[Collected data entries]
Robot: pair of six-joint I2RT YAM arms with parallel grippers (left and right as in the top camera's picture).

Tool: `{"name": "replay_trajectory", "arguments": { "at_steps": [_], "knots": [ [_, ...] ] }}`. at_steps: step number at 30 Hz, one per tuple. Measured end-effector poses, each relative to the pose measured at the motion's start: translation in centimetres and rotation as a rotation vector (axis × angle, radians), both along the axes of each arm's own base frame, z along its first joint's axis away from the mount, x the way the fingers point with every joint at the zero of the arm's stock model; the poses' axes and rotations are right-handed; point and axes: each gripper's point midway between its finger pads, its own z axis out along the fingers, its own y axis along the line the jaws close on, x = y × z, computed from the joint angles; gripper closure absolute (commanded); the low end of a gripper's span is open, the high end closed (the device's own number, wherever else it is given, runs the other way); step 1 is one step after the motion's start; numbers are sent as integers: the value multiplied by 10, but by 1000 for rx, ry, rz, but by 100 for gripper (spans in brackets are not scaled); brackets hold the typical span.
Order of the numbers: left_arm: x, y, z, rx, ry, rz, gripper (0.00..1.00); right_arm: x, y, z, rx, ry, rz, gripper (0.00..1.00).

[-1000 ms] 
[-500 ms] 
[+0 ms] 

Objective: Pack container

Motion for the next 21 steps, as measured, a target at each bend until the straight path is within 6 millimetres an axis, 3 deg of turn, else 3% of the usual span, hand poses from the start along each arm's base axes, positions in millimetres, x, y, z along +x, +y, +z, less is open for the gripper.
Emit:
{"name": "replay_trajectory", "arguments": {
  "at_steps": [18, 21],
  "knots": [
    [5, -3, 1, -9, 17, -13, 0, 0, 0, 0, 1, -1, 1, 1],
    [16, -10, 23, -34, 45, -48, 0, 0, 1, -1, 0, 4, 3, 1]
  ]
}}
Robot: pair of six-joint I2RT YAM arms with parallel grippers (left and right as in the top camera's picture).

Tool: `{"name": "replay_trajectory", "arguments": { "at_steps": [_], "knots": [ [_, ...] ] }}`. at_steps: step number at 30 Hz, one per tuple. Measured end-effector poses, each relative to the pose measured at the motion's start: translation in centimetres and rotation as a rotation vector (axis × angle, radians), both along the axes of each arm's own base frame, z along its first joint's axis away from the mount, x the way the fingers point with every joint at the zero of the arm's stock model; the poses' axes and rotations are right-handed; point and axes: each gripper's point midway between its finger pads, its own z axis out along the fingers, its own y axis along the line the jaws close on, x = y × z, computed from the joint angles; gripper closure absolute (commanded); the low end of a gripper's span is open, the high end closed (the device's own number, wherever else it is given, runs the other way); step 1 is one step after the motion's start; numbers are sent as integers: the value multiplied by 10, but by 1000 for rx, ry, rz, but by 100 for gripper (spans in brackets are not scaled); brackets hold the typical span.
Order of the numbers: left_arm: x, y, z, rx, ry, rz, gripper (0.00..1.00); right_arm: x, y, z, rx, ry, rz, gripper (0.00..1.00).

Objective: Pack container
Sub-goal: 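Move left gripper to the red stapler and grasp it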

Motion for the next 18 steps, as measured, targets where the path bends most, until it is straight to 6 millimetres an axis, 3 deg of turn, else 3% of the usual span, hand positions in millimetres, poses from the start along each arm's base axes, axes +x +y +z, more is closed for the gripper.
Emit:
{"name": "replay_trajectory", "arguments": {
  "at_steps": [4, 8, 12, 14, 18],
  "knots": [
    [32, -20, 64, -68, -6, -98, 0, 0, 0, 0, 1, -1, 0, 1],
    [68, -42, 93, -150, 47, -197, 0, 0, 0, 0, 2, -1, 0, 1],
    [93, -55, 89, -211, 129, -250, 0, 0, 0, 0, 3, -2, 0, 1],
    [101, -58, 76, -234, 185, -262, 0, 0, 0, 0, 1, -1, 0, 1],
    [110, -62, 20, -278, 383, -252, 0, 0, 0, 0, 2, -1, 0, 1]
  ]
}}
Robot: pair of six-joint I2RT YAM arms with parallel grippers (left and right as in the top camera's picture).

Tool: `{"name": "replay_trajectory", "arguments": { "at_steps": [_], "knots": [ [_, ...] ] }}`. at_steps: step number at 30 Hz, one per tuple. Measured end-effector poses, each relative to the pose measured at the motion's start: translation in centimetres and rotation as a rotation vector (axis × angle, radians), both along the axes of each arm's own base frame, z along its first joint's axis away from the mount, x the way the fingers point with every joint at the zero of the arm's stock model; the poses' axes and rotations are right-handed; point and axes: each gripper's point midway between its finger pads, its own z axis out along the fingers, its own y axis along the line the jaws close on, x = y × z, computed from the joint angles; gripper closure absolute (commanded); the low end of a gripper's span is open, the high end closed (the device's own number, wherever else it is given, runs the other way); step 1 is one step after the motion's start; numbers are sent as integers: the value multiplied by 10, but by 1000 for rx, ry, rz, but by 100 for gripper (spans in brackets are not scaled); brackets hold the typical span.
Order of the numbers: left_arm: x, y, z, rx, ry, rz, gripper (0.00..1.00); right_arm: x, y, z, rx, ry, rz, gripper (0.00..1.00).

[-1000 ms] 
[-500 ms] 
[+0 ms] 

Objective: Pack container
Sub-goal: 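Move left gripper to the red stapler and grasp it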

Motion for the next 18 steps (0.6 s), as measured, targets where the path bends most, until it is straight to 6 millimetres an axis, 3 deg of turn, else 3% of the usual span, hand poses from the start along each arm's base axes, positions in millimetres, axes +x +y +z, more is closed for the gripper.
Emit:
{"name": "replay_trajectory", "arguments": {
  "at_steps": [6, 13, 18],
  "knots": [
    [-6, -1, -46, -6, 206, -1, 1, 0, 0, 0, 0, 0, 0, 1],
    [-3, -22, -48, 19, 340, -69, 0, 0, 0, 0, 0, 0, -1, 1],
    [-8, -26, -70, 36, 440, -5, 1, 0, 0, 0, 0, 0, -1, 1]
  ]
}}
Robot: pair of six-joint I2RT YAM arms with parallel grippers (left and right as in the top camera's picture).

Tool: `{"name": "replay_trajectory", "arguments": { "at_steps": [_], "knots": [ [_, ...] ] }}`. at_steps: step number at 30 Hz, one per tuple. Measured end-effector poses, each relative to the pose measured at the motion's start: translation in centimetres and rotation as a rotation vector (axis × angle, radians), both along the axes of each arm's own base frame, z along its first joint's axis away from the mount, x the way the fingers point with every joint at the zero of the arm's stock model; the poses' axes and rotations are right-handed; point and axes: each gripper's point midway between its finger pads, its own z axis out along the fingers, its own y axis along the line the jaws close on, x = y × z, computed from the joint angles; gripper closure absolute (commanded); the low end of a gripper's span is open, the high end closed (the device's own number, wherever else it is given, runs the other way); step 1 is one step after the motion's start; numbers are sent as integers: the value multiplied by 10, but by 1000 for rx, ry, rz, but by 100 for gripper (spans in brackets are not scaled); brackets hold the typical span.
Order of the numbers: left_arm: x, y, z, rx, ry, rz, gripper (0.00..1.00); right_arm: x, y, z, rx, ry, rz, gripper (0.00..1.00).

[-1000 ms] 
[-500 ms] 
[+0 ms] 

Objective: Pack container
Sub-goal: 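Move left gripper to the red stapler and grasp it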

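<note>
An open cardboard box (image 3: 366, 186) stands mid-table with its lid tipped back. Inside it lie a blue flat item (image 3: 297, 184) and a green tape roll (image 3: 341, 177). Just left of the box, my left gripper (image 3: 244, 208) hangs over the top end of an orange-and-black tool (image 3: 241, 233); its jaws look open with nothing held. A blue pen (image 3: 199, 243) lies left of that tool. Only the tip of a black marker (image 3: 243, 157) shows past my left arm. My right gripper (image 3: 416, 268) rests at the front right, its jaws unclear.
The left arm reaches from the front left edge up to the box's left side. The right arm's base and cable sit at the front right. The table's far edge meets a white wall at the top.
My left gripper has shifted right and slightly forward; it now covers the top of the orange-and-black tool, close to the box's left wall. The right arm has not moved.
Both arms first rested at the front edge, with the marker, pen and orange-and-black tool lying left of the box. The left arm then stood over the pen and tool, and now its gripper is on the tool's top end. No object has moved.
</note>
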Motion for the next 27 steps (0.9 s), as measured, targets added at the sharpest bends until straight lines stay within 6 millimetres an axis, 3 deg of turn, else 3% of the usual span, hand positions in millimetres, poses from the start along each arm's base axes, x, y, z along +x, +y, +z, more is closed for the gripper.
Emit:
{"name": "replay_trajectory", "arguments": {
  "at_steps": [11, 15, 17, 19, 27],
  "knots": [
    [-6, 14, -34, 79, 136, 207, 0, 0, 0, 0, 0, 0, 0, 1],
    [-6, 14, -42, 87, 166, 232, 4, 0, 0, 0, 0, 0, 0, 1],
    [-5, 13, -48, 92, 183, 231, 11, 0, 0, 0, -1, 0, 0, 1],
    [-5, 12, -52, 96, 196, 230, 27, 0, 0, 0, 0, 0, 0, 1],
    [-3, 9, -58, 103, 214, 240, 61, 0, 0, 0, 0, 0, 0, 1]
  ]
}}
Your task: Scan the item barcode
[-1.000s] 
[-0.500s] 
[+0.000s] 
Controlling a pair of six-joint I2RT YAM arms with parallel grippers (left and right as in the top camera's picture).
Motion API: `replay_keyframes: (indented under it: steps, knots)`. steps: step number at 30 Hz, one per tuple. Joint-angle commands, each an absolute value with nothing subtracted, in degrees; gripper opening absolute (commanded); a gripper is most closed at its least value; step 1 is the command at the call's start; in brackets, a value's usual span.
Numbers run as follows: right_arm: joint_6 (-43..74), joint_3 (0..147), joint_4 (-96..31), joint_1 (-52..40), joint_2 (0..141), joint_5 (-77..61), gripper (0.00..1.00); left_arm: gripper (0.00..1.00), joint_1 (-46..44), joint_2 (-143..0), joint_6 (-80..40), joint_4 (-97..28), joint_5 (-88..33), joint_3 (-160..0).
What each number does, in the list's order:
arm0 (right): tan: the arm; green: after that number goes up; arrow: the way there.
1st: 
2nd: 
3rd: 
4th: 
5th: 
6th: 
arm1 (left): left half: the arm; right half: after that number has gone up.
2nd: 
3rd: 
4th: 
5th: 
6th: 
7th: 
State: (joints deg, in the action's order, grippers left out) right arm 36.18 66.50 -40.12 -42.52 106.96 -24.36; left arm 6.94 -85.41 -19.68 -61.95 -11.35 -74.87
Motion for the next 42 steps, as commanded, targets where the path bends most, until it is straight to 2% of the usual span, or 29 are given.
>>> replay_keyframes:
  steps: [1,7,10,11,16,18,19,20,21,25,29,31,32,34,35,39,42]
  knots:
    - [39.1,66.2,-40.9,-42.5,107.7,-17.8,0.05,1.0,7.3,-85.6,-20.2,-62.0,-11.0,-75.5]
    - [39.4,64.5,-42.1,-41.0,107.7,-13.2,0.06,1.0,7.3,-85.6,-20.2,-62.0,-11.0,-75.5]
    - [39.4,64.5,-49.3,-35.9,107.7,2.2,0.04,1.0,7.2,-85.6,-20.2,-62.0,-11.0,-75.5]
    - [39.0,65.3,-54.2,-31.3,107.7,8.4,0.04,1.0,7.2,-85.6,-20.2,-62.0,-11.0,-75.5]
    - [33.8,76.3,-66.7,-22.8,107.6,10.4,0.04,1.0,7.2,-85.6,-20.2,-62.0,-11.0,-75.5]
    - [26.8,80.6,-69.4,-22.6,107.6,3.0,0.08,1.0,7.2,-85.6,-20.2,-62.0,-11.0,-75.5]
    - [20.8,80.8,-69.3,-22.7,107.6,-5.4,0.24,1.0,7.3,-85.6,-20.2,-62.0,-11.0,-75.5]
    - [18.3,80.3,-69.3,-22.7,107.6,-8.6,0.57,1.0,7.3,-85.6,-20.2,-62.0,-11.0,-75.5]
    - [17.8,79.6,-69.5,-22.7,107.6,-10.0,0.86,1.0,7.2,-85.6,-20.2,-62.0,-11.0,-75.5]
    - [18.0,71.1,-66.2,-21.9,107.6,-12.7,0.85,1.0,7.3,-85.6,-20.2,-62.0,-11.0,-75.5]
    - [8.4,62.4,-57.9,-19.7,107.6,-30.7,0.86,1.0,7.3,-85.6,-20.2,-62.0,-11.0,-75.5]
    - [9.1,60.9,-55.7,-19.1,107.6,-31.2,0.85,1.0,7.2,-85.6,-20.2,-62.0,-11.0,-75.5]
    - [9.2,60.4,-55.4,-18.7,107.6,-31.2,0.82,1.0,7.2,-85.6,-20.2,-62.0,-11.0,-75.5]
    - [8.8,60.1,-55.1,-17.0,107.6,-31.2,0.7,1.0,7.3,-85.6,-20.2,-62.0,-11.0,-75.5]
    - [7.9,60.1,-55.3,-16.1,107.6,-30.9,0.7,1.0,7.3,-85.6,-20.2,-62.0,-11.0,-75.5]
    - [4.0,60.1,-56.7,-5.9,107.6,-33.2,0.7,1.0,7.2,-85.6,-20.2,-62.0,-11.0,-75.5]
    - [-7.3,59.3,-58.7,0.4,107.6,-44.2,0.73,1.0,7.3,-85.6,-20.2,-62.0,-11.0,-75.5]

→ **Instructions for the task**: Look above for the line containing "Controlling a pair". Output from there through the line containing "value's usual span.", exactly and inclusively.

→ **Exercise output**:
Controlling a pair of six-joint I2RT YAM arms with parallel grippers (left and right as in the top camera's picture).
Motion API: `replay_keyframes: (indented under it: steps, knots)`. steps: step number at 30 Hz, one per tuple. Joint-angle commands, each an absolute value with nothing subtracted, in degrees; gripper opening absolute (commanded); a gripper is most closed at its least value; step 1 is the command at the call's start; in brackets, a value's usual span.

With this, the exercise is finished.